Oswald J. Nitschke, to whom the historic home at 49 South 21 Street (formerly at 513 Boulevard) belonged, is described in Honeyman’s History of Union County as someone who, as a young German immigrant, won his way to success in a strange country and who gained the sincere respect and esteem of those who knew him. Nitschke’s notable contributions to the early development of Kenilworth are reflected in newspaper accounts describing the former councilman and first foreign-born Mayor of Kenilworth as one of the biggest boosters for the borough who led in moves to improve the community as a place for homes. His wisdom, vision, direction and notable achievements paved the way for the thriving community that exists today, thereby contributing to his stature as a prominent figure of local historic significance.
Nitschke, who started in business as a contracting builder, moved to Kenilworth in 1899, at the height of the area’s first major building boom. Soon thereafter he became involved with the development of the community, assuming leadership positions with the Kenilworth Realty Company, the Kenilworth Building and Loan Association and the Kenilworth Board of Trade and Municipal Progress. He also was a member of Pioneer Camp, No. 2, Woodmen of the World, a volunteer fireman and president of the local Board of Education for two terms. He purchased the Nitschke House, one of Kenilworth’s original farmhouses, in 1905 and resided there with his wife Anna and their two sons, Hugo and Oswald, Jr.
In addition to aiding in the early development of Kenilworth and in shaping its appearance through the construction of homes, Nitschke was heavily involved in the community’s government. He was among the first individuals to advocate for the incorporation of Kenilworth in 1907 and subsequently was elected to the borough’s first Council. During the more than seven years in which Nitschke served as councilman, he headed various Council committees and presided as Council president. Nitschke was elected mayor in 1919, a post that he held for a record five terms within the period 1920-1933 (including three elected terms: 1920-1921; 1928-1929; 1932-1933). His popularity as a candidate and as an active member of the Democratic Party was evidenced by his inclusion in Who’s Who of New Jersey and by his landslide victory in the 1931 mayoral election, which he won with the biggest majority ever received by any candidate in Kenilworth.

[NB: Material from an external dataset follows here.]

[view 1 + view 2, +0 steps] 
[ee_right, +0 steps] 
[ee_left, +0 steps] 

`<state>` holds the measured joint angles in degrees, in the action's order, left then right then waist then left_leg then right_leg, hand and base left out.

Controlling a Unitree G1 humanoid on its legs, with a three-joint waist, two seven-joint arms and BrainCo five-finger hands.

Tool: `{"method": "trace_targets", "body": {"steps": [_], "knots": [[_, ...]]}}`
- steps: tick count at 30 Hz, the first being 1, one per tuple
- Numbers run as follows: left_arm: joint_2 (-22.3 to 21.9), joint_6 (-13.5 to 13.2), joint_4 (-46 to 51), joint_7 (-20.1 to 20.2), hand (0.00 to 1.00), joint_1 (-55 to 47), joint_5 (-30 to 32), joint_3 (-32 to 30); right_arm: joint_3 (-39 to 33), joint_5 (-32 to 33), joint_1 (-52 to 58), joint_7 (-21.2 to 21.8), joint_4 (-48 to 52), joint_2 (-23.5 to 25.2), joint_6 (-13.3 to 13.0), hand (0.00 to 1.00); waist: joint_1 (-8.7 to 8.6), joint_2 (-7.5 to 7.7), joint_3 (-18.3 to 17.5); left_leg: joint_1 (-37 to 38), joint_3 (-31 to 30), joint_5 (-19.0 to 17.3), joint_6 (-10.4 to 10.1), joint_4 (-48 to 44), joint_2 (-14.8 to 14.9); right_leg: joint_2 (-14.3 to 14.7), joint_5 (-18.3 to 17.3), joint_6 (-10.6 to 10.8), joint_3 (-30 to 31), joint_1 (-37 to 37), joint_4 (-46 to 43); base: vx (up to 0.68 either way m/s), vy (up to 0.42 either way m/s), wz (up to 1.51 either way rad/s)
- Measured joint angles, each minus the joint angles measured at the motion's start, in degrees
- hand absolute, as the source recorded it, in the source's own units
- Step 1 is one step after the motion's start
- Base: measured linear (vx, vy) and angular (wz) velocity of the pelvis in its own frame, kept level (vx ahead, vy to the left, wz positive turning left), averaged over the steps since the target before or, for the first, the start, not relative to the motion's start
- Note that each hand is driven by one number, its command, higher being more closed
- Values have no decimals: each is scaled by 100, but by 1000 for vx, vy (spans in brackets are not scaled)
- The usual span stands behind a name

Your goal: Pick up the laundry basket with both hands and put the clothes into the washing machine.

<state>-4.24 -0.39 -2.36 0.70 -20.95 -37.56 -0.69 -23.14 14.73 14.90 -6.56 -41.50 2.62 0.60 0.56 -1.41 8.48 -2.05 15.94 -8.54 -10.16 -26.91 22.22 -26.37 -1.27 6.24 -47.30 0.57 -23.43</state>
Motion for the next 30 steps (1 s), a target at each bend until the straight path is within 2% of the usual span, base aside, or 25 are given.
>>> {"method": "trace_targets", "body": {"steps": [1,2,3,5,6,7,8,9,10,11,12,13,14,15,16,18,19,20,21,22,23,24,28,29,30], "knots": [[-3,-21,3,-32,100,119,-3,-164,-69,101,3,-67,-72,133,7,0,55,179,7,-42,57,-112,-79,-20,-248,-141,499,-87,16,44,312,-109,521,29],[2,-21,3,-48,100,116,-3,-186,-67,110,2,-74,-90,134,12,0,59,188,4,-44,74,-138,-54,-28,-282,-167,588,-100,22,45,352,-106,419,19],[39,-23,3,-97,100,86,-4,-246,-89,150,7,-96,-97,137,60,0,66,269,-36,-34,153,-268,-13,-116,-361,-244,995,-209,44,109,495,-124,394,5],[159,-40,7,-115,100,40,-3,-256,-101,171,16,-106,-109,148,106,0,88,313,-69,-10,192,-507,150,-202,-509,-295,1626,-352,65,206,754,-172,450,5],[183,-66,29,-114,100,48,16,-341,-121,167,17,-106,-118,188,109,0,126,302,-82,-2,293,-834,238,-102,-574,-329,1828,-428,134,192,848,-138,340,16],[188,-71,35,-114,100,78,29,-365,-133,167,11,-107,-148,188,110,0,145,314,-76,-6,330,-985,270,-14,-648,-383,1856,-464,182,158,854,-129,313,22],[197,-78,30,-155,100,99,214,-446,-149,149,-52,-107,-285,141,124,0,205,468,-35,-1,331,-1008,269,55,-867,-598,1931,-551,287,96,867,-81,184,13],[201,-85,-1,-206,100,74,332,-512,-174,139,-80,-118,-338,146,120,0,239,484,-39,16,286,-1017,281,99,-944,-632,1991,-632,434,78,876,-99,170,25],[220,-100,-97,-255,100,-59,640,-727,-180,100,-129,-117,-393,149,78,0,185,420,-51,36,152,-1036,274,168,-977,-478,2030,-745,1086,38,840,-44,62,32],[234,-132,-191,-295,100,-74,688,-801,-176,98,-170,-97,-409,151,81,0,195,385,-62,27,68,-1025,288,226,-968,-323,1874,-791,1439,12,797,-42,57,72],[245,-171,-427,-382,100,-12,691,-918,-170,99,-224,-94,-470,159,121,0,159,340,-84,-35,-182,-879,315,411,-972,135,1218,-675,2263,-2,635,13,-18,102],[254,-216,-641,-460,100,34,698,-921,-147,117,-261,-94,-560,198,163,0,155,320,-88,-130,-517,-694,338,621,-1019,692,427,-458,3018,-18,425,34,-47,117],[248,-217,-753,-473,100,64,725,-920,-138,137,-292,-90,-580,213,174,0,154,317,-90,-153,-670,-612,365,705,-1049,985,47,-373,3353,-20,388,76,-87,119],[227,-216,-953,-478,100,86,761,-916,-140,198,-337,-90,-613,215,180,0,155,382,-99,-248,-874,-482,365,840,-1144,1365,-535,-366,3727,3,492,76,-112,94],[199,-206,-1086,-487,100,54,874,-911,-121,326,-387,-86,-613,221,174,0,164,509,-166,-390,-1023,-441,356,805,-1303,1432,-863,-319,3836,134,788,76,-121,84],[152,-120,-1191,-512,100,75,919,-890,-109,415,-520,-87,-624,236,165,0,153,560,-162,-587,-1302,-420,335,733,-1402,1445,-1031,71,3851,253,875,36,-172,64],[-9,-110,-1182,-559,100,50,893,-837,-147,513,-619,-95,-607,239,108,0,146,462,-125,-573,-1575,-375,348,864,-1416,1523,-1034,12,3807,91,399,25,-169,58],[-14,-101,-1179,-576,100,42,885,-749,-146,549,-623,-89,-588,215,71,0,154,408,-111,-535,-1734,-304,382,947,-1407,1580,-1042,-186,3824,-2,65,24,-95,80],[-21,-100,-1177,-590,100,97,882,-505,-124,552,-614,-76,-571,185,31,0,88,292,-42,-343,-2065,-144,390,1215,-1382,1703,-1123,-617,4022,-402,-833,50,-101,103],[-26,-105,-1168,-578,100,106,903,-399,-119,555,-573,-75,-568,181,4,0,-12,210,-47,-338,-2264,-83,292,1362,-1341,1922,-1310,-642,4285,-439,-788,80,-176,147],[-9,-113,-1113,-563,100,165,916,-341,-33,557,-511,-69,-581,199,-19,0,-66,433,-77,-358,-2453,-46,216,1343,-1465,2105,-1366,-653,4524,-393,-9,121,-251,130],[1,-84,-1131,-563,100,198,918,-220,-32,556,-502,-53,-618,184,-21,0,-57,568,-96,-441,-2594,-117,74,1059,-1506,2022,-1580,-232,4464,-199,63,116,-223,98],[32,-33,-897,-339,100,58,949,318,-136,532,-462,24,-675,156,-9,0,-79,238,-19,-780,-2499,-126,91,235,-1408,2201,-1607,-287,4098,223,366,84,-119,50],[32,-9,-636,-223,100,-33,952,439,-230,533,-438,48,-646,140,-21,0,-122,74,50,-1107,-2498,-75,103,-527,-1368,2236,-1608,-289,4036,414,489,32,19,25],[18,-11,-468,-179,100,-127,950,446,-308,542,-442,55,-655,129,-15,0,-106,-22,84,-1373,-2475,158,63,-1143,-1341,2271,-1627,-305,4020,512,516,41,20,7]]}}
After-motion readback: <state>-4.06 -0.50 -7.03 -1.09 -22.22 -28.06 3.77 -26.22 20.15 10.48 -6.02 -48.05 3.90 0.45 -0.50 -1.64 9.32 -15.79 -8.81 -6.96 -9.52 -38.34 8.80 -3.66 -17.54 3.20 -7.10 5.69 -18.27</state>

Among Nitschke’s many significant achievements, he gave the borough its first major artery and opened up a vast tract for development by extending its unique 120-foot-wide Boulevard (reportedly the widest road in New Jersey aside from state and federal highways) westward through the County Park System to Cranford. Nitschke also brought about vast advancements in the developing community’s infrastructure, including major road improvements and the installation of street lights, lateral sewers and a means of bringing an adequate potable water supply to the community via an independent water plant.
A strong advocate for order, economy and efficiency, Nitschke initiated and implemented parliamentary procedures and other guidelines that, to this day, continue to dictate the way the borough is governed and council meetings are conducted. An ardent proponent of “an educated citizenship,” Nitschke began the practice in the borough of allowing residents to actively participate in Council meetings. He additionally is known for setting a legal precedent in the state for tied elections when he refused to abdicate his mayoral seat following the disputed local election of 1921. He also performed a major service to Union County by assisting in the highly publicized 1921 capture of the Union County Bandits.
Nitschke was involved in all major changes to Kenilworth that were characteristic of the suburbanization of New Jersey, including real estate development through subdivision and building, the incorporation of Kenilworth as a borough, and transportation improvements. His lifelong commitment to community service is perhaps best reflected in his message to the Council on January 1, 1920:
“It is to be remembered that the Mayor and Council must at all times feel the pulse of the people…together we must study their needs and as far as possible, unselfishly administer the public affairs. Nothing short of this policy will do. You must not shirk responsibility, you must not fail in the discharge of duty, you must be real servants if effective work is to be done to improve the welfare of our citizens…Let high ideals be assimilated into the body politic, then will come a new dawn for a better government.”